All the participants in the experiment were assigned to the role of A. Before deciding whether to send the money to B, they received an oral message, ostensibly from player B, trying to convince them to send the money. Before playing the game, the participants were asked to call a 1-800 number and read a consent statement. This enabled the experimenters to generate a message using a clone of the participant’s own voice (footnote 12 of the article provides a link to a website where one can listen to a sample of the recorded messages.).
The participants were randomly assigned to one of four experimental conditions, in a 2 X 2 factorial design: Half of them were told that they had been paired with another player and half with an AI autonomous agent.
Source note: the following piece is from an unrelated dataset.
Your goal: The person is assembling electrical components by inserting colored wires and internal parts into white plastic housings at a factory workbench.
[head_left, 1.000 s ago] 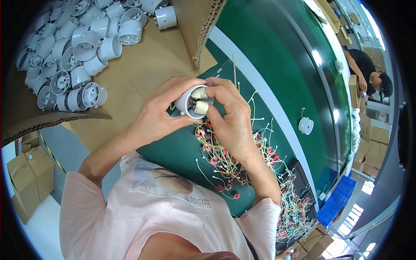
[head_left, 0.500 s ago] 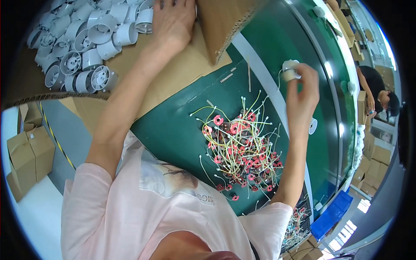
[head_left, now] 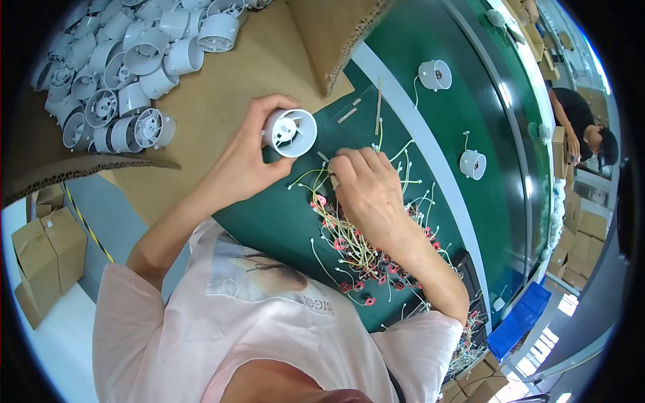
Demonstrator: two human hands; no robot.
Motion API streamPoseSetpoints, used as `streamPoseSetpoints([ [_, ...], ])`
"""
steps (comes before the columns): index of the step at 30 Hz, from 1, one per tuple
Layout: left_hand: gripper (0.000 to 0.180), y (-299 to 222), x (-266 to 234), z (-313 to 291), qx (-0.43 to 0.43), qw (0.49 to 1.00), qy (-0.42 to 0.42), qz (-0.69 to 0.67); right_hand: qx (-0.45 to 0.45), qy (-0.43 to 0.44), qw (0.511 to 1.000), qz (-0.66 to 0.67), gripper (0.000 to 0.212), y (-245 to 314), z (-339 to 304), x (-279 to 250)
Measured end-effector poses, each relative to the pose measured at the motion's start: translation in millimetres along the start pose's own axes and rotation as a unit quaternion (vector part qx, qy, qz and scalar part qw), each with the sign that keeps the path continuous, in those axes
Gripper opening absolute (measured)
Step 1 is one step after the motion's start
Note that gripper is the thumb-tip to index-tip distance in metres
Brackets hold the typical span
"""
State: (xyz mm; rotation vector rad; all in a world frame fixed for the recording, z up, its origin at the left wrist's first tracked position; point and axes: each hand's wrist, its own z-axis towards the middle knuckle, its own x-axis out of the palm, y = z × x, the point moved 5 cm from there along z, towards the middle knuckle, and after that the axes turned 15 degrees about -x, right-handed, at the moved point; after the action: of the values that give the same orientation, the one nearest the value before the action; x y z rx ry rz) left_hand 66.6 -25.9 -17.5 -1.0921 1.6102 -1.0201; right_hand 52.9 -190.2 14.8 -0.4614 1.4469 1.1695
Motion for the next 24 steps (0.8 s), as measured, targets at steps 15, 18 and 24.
streamPoseSetpoints([
  [15,0.064,-8.5,11.3,1.0,-0.071,0.957,0.224,-0.171,0.238,-0.269,0.81,0.464,0.028,-18.5,-20.1,-68.4],
  [18,0.067,-6.9,12.9,-1.2,-0.122,0.939,0.239,-0.214,0.214,-0.297,0.696,0.618,0.029,-20.4,-18.5,-62.9],
  [24,0.068,-11.1,17.7,-2.6,-0.118,0.939,0.248,-0.208,0.128,-0.305,0.52,0.788,0.029,-22.6,-23.1,-53.1],
])
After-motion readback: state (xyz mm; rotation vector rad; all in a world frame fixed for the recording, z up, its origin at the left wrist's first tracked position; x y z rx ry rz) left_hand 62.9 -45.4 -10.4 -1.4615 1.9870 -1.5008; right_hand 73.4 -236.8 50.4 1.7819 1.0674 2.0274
Then, half of them heard the oral message from player B in a randomly depicted voice, while the other half heard a message that was generated using their own voice.
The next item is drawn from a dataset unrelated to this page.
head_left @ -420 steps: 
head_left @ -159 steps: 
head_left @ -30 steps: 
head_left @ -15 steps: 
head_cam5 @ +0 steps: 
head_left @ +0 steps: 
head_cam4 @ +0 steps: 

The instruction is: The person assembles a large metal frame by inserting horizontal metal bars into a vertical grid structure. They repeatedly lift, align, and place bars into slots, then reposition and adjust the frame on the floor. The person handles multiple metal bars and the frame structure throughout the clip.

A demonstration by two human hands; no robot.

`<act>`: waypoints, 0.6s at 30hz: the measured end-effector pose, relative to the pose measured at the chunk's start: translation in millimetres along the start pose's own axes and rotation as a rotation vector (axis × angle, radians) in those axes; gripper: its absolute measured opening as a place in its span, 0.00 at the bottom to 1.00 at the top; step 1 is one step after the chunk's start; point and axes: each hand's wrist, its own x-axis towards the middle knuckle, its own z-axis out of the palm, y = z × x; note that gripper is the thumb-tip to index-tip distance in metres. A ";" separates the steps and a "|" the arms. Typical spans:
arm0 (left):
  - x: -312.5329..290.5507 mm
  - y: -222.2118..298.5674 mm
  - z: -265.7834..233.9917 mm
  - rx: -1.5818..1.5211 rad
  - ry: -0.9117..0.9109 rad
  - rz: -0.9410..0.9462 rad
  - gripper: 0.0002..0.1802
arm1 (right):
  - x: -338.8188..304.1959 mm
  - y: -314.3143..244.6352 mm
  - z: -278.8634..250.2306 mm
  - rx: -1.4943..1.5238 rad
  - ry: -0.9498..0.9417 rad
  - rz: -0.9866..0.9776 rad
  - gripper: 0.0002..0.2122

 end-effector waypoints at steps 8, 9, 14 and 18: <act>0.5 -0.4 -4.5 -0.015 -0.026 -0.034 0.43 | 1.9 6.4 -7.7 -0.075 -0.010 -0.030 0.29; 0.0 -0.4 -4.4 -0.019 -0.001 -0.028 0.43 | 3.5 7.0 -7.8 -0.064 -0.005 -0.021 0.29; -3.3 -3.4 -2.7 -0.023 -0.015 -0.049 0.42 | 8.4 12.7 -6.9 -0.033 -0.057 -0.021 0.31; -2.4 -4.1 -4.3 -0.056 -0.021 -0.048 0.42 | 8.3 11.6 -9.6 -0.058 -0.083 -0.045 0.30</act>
The key results of this neatly executed experiment were that using a voice clone significantly increased participants’ inclination to trust player B (that is, to send them the money), while informing the participants that they are paired with an autonomous agent, rather than a human being, had no discernable effect on their decision.
Such stylized experiments inevitably raise concerns about their external validity and the generalizability of their finding, and one should be careful not to draw far-reaching conclusions from a single study. Nevertheless, the results of the study make one wonder about the ramifications of the use of such manipulations by marketers. Large tech firms already have access to very large amounts of people’s voice samples, such information is tradeable, and is already used for various commercial purposes (Turow 2021). So, there is every reason to believe that the studied manipulation is not a mere fantasy.
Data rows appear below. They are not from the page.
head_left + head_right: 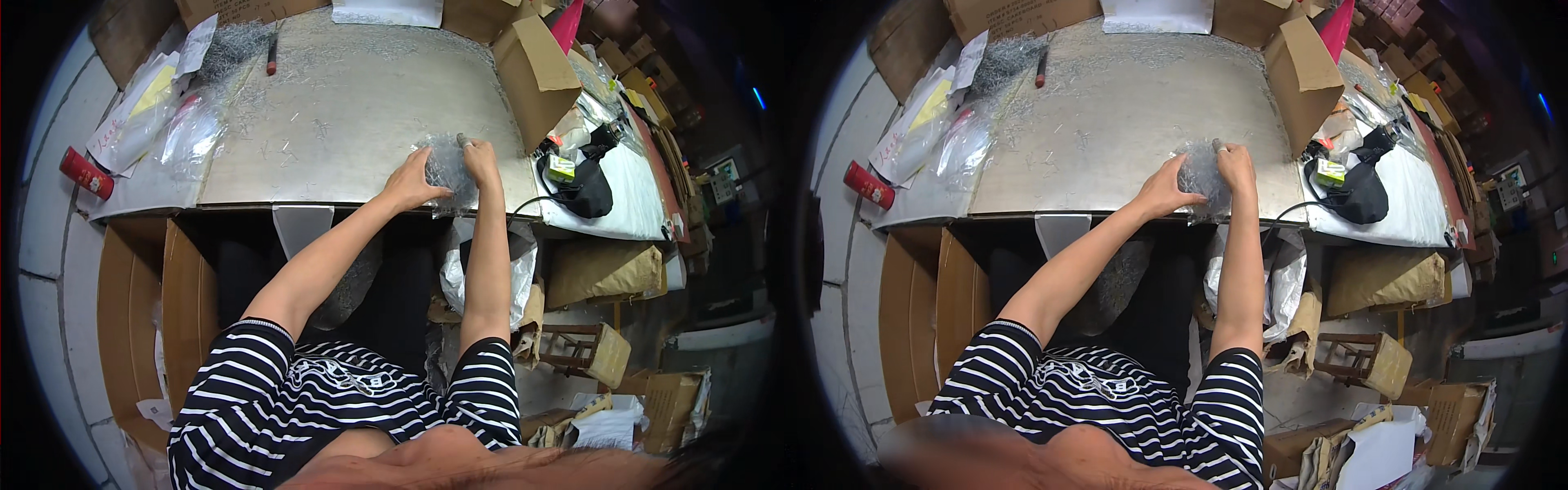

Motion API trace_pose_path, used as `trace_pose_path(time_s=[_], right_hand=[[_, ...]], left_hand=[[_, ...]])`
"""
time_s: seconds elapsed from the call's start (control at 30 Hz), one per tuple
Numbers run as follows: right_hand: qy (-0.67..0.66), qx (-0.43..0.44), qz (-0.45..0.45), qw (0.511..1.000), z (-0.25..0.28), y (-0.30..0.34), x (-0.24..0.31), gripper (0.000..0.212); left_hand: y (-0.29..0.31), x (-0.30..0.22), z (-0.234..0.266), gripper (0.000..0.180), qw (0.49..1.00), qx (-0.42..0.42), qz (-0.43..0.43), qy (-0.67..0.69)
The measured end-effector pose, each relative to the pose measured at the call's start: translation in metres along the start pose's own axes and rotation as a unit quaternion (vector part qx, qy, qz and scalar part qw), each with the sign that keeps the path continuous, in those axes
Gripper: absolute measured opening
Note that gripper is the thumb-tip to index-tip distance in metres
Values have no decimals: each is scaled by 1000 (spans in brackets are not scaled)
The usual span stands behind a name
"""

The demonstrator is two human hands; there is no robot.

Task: Packaging small metal components and shavings into plastic bags at a workstation.

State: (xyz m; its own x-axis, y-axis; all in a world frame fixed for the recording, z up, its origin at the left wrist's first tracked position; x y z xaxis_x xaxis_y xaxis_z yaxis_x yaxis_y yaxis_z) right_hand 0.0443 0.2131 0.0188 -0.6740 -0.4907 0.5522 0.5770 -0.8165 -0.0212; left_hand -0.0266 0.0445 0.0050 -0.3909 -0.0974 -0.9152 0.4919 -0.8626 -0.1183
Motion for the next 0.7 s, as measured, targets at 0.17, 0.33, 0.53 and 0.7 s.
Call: trace_pose_path(time_s=[0.17, 0.33, 0.53, 0.7], right_hand=[[-6, 107, 34, 994, -6, 21, 29, 59], [105, 140, 114, 978, -11, 44, 56, 82], [92, 94, 162, 978, -13, 56, 64, 72], [161, 44, 125, 978, -14, 59, 66, 50]], left_hand=[[2, 2, 5, 104, 1000, -9, -16, -1], [7, 4, 4, 101, 999, 1, -7, 36], [13, 3, 5, 98, 999, -41, -30, 14], [12, 9, 7, 96, 996, -47, -33, 72]])
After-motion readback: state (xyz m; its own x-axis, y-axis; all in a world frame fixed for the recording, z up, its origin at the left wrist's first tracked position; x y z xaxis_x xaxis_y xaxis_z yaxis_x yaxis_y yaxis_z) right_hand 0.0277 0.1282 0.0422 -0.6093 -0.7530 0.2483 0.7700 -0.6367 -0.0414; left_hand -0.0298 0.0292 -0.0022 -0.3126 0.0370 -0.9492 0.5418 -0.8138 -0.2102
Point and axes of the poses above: each hand's wrist, its own y-axis away from the middle knuckle, its own z-axis out of the back of the hand, x = y × z, the point moved 9 cm from there along -y, towards the middle knuckle, and after that the axes turned 12 degrees about y, right-handed, at the moved point
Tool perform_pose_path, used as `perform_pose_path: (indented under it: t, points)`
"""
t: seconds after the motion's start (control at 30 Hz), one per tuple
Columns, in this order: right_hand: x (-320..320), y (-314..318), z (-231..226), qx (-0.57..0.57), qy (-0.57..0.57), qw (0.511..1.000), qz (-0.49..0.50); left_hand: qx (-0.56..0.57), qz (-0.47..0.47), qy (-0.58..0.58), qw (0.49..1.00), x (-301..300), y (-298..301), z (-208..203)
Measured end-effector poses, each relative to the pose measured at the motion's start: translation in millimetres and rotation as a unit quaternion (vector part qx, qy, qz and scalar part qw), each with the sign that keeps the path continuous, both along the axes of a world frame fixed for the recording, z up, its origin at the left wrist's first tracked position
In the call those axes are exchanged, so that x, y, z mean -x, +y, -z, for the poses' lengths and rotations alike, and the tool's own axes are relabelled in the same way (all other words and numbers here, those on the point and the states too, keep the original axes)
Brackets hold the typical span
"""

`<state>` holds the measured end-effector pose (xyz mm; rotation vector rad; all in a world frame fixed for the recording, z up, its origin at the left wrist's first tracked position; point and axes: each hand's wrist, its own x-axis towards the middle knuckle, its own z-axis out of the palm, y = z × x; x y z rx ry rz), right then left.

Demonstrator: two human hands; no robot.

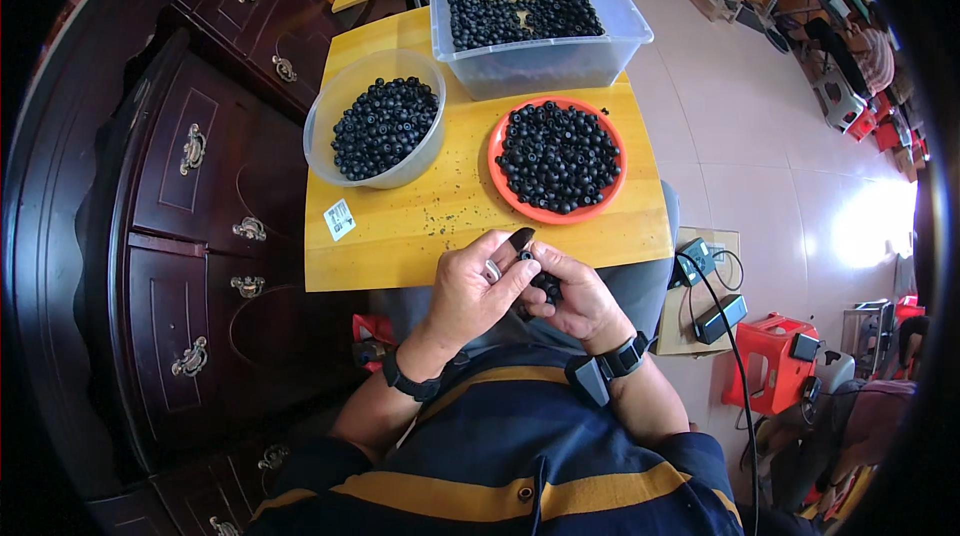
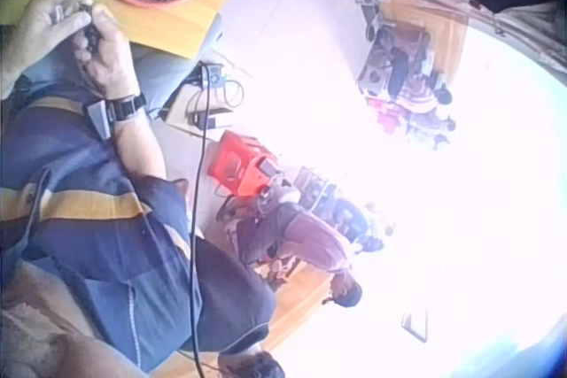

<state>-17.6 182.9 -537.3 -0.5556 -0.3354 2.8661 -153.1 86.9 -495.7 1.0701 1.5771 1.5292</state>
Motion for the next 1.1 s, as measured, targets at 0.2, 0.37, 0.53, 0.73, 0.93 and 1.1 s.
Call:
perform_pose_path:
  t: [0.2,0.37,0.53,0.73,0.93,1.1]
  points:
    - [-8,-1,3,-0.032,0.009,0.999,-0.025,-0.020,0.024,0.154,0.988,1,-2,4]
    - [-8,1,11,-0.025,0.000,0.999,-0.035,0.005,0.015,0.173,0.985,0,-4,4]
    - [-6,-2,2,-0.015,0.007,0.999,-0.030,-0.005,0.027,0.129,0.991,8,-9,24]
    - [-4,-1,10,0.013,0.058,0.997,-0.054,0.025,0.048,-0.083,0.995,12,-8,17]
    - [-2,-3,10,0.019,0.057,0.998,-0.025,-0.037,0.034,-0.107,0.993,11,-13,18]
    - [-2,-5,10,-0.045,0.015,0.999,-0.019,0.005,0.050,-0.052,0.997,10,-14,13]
Compared to more worrying online manipulations (AKA dark patterns; see Luguri & Strahilevitz 2021), imbuing chatbots with the customer’s voice does not seem overly troubling. Indeed, it is unclear whether, even in legal systems that protect consumers from large firms more effectively than US law, it warrants a regulatory response. There appears to be no sufficient ground to prohibit such practices altogether. As for disclosure duties, these are generally ineffective (Ben-Shahar & Schneider 2014; Zamir & Ayres 2020, pp. 284–302), and the results of the current experiment suggest that they are ineffective in the present context, as well.
Note, however, that in the experiment, the disclosure was about the partner being a bot—not about its imitation of the participant’s voice. Disclosing this fact might have made a difference. Regardless, contracting parties should have a free-standing right to receive significant information—such as knowing that they are interacting with a bot that imitates their own voice—even if this information does not affect their behavior. At the very least, realizing that the firm is willing to use various manipulations to gain their trust, such disclosure may put customers on guard.
To be sure, voice cloning can be used for both manipulative and valuable purposes. However, the potential harms of such manipulations are likely to extend beyond the market, potentially affecting the political sphere as well. Therefore, it is important to pay attention to these risks.